Socializing
Not exactly my favorite word, socializing. Whilst I'm far from being a complete introvert, the thought of going out with people always awakes an uneasy feeling in me. Don't get me wrong, I can chat and small talk with the best of them. I have funny stories, I joke, I flirt, I have opinions on just about everything (and BOY, do I have opinions!!!), I can be serious...
Still, no matter which way I turn it, if given the choice, I'd stay home and enjoy my own company.
The reason for this post? I've just returned from an evening out with most of the old MRO IT department. We went out to celebrate the VP of IT's last day in Bedford. He is staying with IBM but moving to North Carolina to start a new job there. My boss boss (as I like to call him because he's my manager's manager) is one of those people who is exceptionally human, even though he was way high up in the company hierarchy. I remember when I applied for this job over a year ago - at that point all I wanted was ANY job just so long as it was in the US. After interviewing with him over the phone, I was totally sold on the job itself though. For the brief 25 minutes we spoke, he must have mentioned "the people", "the team", "the guys" hundreds of times. It seemed to me at the time like that was all he was about. The people. Coming from a department where the boss boss couldn't give a shit about people (old accountant, all that matters is money and numbers) this was as refreshing as summer rain. He actually made me WANT the job because I knew I'd be working for him. And he didn't let me down. In the past 13 months, he has been the glue that held this thinning department together. Everyone was mad at IBM but everyone wanted to do well by him so we continued to work hard and do our jobs, knowing fully well we'd be terminated a few months down the road. I haven't met many people like that in my life.

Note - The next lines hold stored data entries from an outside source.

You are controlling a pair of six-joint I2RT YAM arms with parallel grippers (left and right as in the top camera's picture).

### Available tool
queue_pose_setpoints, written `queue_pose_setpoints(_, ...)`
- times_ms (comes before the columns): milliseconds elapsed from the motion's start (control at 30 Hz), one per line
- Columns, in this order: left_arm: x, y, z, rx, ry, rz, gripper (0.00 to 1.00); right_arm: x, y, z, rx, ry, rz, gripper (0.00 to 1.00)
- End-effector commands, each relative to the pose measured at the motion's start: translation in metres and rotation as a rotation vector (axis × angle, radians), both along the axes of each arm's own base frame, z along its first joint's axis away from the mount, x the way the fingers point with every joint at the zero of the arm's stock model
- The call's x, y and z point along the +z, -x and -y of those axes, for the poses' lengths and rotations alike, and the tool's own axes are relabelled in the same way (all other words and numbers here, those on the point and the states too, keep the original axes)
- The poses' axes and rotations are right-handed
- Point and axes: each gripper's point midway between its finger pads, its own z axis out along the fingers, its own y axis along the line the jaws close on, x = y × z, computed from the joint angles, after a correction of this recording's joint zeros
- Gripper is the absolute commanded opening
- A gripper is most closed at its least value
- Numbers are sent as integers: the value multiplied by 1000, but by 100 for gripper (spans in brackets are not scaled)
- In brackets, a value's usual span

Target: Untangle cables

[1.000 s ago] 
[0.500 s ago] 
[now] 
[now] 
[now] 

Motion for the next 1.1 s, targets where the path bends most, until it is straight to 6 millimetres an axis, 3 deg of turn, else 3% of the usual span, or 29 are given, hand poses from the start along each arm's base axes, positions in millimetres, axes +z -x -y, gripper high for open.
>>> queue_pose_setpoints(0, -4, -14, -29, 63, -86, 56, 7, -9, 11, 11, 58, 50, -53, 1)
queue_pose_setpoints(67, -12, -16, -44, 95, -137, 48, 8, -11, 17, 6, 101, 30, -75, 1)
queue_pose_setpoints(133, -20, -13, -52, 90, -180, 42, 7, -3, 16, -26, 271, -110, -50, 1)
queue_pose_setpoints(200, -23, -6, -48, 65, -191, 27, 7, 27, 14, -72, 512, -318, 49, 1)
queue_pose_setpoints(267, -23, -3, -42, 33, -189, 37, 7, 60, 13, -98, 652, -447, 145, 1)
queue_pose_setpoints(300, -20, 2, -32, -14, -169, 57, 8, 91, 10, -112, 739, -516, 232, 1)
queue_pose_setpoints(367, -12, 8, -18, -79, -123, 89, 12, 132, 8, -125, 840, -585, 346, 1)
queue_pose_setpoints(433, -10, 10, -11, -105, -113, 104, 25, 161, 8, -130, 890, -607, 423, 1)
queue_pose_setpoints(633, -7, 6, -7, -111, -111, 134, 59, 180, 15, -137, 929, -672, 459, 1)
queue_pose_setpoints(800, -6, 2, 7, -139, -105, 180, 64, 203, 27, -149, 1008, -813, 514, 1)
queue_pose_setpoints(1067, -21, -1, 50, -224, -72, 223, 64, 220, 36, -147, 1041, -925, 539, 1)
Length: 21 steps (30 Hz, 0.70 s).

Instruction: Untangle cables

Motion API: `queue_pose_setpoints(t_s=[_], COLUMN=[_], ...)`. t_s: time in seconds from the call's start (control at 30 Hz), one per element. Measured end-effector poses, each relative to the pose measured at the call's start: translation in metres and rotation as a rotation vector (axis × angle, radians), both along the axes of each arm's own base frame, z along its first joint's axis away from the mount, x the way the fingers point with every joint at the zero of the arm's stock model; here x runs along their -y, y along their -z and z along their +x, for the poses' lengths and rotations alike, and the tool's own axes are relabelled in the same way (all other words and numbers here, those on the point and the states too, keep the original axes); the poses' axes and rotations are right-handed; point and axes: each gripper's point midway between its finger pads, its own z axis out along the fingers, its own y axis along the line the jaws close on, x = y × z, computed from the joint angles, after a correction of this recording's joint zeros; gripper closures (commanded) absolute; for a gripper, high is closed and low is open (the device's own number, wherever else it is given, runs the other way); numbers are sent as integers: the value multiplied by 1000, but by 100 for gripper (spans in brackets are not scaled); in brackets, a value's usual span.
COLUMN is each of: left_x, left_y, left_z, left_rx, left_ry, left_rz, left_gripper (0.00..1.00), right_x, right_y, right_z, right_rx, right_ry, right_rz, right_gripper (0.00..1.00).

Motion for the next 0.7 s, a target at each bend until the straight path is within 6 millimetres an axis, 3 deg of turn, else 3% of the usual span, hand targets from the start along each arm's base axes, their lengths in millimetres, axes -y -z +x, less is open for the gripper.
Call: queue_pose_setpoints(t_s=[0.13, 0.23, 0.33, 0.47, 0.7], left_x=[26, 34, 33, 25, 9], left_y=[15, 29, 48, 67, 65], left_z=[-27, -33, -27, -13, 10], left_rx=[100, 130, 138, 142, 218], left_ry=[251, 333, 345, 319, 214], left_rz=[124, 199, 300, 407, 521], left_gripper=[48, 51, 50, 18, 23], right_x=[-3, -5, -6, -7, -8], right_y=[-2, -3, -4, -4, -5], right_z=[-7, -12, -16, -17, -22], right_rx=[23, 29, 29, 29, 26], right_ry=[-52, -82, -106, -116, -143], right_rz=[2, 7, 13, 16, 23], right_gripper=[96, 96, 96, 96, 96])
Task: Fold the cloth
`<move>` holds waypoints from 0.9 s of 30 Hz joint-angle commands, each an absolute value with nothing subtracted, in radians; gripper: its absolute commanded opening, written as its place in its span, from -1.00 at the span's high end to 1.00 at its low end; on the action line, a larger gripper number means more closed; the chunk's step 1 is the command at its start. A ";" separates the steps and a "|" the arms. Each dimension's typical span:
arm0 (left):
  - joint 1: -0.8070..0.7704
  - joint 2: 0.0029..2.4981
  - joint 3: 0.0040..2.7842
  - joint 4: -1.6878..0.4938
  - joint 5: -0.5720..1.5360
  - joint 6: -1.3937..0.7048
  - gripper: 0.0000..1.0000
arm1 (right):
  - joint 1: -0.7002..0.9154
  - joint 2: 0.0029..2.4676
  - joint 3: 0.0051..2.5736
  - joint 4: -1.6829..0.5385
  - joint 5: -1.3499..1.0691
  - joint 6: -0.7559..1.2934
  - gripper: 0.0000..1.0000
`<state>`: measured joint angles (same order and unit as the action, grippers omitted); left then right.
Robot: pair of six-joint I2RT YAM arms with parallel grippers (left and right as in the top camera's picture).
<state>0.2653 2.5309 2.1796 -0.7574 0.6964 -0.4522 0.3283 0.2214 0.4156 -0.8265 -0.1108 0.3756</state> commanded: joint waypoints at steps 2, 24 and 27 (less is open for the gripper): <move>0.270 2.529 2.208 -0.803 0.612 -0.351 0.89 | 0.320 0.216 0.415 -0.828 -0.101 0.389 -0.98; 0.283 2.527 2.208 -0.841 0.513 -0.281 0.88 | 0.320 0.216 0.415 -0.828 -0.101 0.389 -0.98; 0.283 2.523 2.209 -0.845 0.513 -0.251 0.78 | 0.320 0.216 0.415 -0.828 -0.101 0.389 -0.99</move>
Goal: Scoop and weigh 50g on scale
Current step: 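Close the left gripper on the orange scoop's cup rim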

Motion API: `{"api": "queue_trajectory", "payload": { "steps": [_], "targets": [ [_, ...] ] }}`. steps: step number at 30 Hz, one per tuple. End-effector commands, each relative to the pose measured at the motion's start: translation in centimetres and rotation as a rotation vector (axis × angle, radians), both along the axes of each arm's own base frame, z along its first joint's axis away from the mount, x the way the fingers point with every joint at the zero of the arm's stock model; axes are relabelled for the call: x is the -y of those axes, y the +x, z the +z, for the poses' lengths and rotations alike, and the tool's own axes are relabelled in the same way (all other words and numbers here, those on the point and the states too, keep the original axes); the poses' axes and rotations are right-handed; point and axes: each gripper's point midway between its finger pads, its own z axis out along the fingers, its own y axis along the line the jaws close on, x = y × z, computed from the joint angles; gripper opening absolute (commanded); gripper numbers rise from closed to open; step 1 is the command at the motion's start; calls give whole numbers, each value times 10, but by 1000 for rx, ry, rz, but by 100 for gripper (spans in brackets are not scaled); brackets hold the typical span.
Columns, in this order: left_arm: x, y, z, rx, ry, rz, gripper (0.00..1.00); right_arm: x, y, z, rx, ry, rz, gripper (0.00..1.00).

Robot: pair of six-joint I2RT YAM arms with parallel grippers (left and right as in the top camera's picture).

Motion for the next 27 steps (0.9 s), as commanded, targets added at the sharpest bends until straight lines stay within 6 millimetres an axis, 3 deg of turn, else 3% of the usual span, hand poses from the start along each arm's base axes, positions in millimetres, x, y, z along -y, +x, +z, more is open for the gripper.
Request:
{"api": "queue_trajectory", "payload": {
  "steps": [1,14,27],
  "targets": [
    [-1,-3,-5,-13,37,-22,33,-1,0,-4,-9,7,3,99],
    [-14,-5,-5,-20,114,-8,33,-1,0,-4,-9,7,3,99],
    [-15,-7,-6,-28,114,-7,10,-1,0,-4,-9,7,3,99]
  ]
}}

I've worked for even fewer. In fact, the total runs to 3 people, including him. Three people I enjoyed working with/for, three people I was proud to represent, three people I truly, honestly respected professionally in every sense of the word.
To see him leave is like the final curtain, in a way. The definitive "It's over" moment, where you realize nothing can bring back what you used to have, nothing will be the same again. I found a "Thank you" card in a store and wrote a few choice words to let him know how I felt about working for him. The cool thing about it is... I know he will appreciate them, just like he always appreciated me and let me know it.
As for the socializing part - we met up at a bar and just spent about 4 hours talking about heaven knows what. I saw a few people who used to be in the team but aren't anymore and lots of stories were told of the good ole days. We discussed which celebrities we fancied (me: Scott Bakula!!!), what the PanMass challenge was like and other things. Again, all stuff I could talk about without effort and yet, leaving the gathering, I got into my car to suddenly realize I had a throbbing headache.
I blame it on the constant need to smile, mostly. I don't seem to be able to relax my face fully when listening to someone talk. I constantly catch myself smiling and try to stop it but by that time, my face muscles hurt, as does my jaw. So at four hours of constant smiling, plus a lot of talking about things I might or might not care about, no wonder I get headaches. Which in turn makes me uncomfortable when thinking about going out in general. Mind you, this is only an issue when I'm not around friends. Obviously, I won't put on a mask for friends when I go out. I don't have the constant need to be "sociable" when I'm with them - it just happens in a very relaxing way.
Anyway... so much for socializing musings from me. I'm off to bed as my headache isn't getting better and the humid heat outside doesn't help much either. Thank heavens for air con units!